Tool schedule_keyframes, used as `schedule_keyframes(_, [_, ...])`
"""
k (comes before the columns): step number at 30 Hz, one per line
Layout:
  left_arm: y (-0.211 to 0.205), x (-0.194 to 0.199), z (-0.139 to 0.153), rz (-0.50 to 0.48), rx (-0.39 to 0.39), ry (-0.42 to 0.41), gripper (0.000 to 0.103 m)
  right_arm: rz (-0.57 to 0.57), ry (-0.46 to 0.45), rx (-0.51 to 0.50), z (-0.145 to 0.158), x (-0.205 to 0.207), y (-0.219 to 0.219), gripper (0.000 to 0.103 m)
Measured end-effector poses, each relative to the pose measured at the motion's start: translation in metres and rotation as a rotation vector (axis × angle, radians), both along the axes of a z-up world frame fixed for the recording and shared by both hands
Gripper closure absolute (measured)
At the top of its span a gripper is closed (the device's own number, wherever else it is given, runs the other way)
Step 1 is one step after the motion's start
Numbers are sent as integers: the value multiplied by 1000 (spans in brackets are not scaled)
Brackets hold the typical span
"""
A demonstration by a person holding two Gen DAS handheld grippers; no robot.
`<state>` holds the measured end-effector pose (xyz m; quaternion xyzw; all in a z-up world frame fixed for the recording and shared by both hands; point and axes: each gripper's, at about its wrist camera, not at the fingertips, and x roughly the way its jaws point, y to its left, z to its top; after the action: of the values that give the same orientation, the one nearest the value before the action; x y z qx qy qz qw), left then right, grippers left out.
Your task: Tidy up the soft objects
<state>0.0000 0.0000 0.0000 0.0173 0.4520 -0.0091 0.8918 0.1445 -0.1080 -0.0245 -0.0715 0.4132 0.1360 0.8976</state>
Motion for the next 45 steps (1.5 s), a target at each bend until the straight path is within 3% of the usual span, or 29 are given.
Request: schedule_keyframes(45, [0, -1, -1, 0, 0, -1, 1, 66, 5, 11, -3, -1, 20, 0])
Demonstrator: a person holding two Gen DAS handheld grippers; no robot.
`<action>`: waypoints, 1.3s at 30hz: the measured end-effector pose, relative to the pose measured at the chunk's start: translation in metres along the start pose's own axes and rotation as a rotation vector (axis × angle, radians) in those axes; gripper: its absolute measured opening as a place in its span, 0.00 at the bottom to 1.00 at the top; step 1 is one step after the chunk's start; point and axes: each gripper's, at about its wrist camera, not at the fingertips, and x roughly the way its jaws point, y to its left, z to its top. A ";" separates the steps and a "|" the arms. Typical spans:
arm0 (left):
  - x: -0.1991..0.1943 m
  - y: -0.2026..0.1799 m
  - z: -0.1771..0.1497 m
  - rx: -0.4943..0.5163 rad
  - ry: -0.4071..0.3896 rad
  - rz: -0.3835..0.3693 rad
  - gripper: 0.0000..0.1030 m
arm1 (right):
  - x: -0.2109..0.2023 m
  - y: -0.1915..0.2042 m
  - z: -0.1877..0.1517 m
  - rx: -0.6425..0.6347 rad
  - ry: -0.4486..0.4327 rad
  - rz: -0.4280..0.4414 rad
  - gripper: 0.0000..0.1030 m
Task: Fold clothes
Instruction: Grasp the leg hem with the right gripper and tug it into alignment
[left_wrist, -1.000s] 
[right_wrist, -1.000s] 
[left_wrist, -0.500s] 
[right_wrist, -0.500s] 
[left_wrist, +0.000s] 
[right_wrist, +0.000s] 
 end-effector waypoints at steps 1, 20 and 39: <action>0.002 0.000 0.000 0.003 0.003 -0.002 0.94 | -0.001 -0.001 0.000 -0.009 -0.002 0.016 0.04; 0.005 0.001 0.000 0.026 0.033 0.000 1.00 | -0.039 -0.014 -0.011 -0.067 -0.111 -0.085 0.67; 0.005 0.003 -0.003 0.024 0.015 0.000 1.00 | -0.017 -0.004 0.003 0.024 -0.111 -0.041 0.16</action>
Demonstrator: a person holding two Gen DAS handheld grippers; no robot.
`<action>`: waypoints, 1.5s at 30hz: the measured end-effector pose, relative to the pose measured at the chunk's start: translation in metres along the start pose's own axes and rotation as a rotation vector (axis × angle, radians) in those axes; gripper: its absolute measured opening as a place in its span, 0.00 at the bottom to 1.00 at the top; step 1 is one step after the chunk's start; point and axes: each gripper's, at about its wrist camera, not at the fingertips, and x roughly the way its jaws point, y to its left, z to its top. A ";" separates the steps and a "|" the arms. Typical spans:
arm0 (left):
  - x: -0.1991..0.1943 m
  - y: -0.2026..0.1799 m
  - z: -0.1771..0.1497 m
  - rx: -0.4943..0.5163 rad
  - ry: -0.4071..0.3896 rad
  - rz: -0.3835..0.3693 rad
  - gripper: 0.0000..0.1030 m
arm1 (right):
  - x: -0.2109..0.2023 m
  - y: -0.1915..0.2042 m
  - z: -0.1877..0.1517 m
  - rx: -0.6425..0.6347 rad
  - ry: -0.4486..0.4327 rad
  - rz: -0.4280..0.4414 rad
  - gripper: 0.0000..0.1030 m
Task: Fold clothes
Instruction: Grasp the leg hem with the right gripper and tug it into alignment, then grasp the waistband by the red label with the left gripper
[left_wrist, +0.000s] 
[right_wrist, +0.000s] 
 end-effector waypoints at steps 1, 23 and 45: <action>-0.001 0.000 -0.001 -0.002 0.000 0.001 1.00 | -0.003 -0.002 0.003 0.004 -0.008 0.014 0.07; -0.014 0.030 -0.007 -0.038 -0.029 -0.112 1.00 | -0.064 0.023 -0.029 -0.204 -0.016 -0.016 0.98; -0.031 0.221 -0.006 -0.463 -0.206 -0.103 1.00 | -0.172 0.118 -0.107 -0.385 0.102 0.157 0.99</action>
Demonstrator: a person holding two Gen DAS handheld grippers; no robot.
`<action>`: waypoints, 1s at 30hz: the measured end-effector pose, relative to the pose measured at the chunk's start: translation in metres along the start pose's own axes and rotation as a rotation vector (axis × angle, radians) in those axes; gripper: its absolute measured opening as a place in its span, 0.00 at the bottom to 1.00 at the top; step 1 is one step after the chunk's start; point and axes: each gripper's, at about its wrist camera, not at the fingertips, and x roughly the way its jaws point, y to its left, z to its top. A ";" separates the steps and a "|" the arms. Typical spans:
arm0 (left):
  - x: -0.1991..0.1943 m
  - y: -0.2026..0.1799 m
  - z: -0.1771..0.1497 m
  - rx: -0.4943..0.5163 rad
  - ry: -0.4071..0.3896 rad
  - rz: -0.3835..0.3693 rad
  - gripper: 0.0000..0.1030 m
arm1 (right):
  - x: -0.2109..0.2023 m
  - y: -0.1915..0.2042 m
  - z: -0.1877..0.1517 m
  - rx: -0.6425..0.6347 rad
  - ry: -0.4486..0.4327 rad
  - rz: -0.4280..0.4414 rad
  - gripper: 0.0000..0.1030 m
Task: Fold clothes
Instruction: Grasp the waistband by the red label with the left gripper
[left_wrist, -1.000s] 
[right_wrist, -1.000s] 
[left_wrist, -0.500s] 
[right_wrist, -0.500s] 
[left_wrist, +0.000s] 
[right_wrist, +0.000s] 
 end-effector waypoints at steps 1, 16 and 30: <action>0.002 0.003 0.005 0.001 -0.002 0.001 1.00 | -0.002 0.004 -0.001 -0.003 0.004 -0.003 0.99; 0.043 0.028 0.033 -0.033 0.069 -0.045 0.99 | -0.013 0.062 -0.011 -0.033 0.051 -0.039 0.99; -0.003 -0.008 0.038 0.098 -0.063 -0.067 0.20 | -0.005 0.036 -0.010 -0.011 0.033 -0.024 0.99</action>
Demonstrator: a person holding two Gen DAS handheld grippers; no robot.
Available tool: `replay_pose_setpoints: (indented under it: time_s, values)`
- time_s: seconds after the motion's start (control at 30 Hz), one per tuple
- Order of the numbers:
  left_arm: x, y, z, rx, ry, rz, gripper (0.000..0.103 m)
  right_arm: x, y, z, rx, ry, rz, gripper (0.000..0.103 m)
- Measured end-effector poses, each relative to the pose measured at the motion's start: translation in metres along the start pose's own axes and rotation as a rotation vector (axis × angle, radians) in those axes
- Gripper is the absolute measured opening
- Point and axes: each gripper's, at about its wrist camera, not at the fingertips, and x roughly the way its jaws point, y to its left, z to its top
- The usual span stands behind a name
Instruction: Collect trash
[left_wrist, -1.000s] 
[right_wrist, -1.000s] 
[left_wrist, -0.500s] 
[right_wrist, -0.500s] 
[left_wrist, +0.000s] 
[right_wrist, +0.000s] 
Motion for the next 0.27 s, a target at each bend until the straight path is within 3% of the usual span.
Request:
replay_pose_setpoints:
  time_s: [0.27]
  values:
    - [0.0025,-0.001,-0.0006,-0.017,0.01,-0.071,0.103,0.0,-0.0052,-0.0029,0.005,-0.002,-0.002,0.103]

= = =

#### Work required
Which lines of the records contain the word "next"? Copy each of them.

#### Solution for this task
Motion for the next 45 steps (1.5 s), a target at each bend until the straight path is within 3% of the usual span, or 29 are given.
Motion for the next 0.27 s, a target at each bend until the straight path is within 3% of the usual span.

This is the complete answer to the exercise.